Figure 4. Visible bleaching on Sentinel-2A images at the Aquario reef in June 2020, compared to September 2019. The two smaller images are those which reflectance was compared and show a zoomed area as represented by a black rectangle in the upper left panel.
Coral Community Field Data
Live coral cover in 2018 was 50.2 ± 9.1% (mean ± SD), and in 2019 was 44.1 ± 12.2%, and in the 2020 pre-bleaching period 48.1 ± 8.75%, with no significant difference recorded among those records (F = 0.18; p = 0.83) (Figure 5A). In contrast, in 2020 post-bleaching, live coral cover was 30.1 ± 7.1% (mean ± SD), a statistically significant reduction on live coral cover compared to previous surveys (F = 7.12; p < 0.05). This amounted to a mean reduction of 18.1% on live coral cover comparing the 2020 pre- and post-bleaching records (Figure 5A).

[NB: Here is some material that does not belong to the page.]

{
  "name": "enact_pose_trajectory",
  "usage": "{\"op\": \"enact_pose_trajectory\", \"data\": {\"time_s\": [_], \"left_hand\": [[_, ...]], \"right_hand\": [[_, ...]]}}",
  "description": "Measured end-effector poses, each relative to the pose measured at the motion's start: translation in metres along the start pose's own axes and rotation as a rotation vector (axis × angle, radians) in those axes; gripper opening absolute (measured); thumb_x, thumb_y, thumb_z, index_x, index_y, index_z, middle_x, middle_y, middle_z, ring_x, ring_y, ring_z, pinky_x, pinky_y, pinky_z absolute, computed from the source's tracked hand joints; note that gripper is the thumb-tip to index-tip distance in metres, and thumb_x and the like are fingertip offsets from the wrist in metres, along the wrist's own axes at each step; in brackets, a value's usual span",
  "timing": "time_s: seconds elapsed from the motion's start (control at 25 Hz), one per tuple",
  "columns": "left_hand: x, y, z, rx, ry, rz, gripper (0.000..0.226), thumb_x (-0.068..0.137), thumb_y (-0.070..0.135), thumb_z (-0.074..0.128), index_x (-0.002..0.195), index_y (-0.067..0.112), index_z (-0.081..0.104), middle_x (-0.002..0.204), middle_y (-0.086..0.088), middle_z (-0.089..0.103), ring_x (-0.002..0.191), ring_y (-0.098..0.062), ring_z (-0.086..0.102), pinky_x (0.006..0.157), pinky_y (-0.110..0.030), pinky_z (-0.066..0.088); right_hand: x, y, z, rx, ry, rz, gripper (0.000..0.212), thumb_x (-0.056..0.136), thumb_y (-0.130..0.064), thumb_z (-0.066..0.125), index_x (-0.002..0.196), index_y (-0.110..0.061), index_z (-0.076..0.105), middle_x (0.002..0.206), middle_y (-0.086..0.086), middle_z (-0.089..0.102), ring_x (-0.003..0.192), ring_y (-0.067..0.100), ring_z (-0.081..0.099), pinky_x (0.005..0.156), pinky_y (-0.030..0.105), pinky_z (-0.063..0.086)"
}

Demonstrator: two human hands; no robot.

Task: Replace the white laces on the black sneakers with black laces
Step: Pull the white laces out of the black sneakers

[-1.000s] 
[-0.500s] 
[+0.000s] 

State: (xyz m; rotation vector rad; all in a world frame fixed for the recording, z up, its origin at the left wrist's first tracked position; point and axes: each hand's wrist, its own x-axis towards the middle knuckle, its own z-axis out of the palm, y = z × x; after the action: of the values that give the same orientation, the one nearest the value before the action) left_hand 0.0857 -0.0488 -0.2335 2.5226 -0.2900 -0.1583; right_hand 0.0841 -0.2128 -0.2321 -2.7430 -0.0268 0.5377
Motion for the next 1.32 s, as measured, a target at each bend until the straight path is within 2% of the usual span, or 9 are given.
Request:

Figure 5. Live coral cover (%) (A) and algal turf cover (B) on marine protected area (MPA) Costa dos Corais with temporal data and pre/post bleaching period. *Means significant differences.
Algal turf cover in 2018 was 25.1 ± 8.5% (mean ± SD), in 2019 20.8 ± 12.4%, and in the 2020 pre-bleaching period 26.9 ± 6.6%, with no statistically significant differences between those records (F = 1.08; p = 0.34) (Figure 5B). In contrast, in 2020 post-bleaching, algal turf cover was 46.2 ± 10.1% (average ± SD) a statistically significant increase compared to previous surveys (F = 8.16; p < 0.05). This amounted to a mean increase of 19.3% on algal turf cover comparing the 2020 pre and post-bleaching records (Figure 5B).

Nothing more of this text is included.